帰り道
「お疲れ~」
「おう」
やっと学校が終わった。しかし今日は疲労感が襲ってこない。なんだかふわふわした気分だ。考えすぎて頭がおかしくなったのだろうか。
「………今日は帰るのか?」
悠馬が遠慮気味にきいてきた。
俺は昨日まで凛と付き合っていて、放課後は教室で凛と自習していたのだ。今日は確かに帰りたい気分ではあった。
だけど、
「ううん、自習してく」
家に帰ると何もせずに、ただ凛の事を考えてしまうと思った。だったら勉強に没頭していたほうがいい。それに、いつものように自習していれば凛が現れるのではないか、そんな妄想に浸っていた。
「そっか、じゃあ俺も一緒に残ろうかなあ~」
「いいのか?お前いつもすぐ帰るじゃん」
「おん。なんか今日は勉強したい気分だわ!」
「ありがとう」
その後、悠馬が一緒にいてくれたこともあり、落ち着いて自習することができた。俺は本当にいい友達を持ったものだ。今度ジュースでも奢ろう。
* * *
「マジ疲れたあ~!蒼いつもこんな時間まで残ってんの?偉すぎ」
「うん。来年受験だし」
学校は毎日7時に閉まる。だから塾に行っている人からしたら大したことはないと思うが………。
「悠馬マジでゲームしかしてないだろ」
「え?あたりまえじゃん。だから今日はめっちゃ学んだわ!俺天才かも!」
「それはよかった」
もう少し勉強したほうがいいと思うが………。まあいい。俺は悠馬のこうゆうところが好きでもあった。
「じゃ、また明日」
「うん。今日はありがとう」
「おう!」
俺たちは学校の最寄り駅で別れた。悠馬はバス、俺は電車だ。
一人になると急に孤独感が襲ってきた。昨日までは凛と一緒に電車に乗って帰っていたのに。

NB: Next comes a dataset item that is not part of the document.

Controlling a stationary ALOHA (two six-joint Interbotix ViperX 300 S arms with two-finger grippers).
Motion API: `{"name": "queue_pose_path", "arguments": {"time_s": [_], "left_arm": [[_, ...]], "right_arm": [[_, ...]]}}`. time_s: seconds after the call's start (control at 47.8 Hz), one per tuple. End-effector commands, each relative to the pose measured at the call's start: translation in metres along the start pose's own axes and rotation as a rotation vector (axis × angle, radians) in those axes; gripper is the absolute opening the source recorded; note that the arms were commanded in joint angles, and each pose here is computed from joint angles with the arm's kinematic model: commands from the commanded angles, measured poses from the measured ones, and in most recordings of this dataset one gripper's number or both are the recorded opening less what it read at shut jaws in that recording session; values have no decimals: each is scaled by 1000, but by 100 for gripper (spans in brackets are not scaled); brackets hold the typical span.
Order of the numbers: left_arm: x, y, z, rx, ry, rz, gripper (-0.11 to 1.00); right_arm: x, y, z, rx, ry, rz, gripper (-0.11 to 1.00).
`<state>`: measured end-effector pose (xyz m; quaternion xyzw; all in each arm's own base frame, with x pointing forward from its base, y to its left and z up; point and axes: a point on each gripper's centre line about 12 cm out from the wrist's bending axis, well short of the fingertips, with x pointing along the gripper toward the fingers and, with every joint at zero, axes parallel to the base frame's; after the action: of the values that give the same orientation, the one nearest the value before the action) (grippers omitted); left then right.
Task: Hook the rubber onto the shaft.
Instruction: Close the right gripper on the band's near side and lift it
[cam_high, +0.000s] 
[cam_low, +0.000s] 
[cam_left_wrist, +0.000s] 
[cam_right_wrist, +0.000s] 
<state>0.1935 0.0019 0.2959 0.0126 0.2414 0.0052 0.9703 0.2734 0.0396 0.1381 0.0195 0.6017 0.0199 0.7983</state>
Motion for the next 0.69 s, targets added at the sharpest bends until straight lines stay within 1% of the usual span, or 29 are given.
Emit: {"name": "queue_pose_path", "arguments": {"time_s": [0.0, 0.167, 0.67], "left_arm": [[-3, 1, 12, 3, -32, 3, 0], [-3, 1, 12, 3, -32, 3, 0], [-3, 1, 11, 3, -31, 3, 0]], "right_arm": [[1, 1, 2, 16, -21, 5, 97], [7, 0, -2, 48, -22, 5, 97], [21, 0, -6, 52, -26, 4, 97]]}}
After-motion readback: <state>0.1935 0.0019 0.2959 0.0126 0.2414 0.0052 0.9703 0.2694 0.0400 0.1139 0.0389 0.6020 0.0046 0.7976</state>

この時間帯の電車はそこまで混んでおらず、席がポツポツと空いている。その光景が、俺に寂しさを感じさせているような気がした。俺はスマホに集中し、必死に気を紛らわせた。昨日までは一瞬だった乗車時間は、今日はなんだかとても長く感じた。
最寄りからは歩きだ。暗くて肌寒い。俺は温かいものを飲んで落ち着きたい気分だったため、コンビニでホットコーヒーを買って帰ることにした。
コーヒーを飲むと本当に心が落ち着いた。家に着いたらご飯を食べて、お風呂に入って………。いつも通りの日常を送ろう、そう思った。
「ただいま」
「おかえりなさい。ご飯できてるわよ」
「おお!カレーじゃん!」
俺はスライスチーズをたっぷりのせて、お腹いっぱいになるまでおかわりした。
今日1番に幸せな時間を過ごした。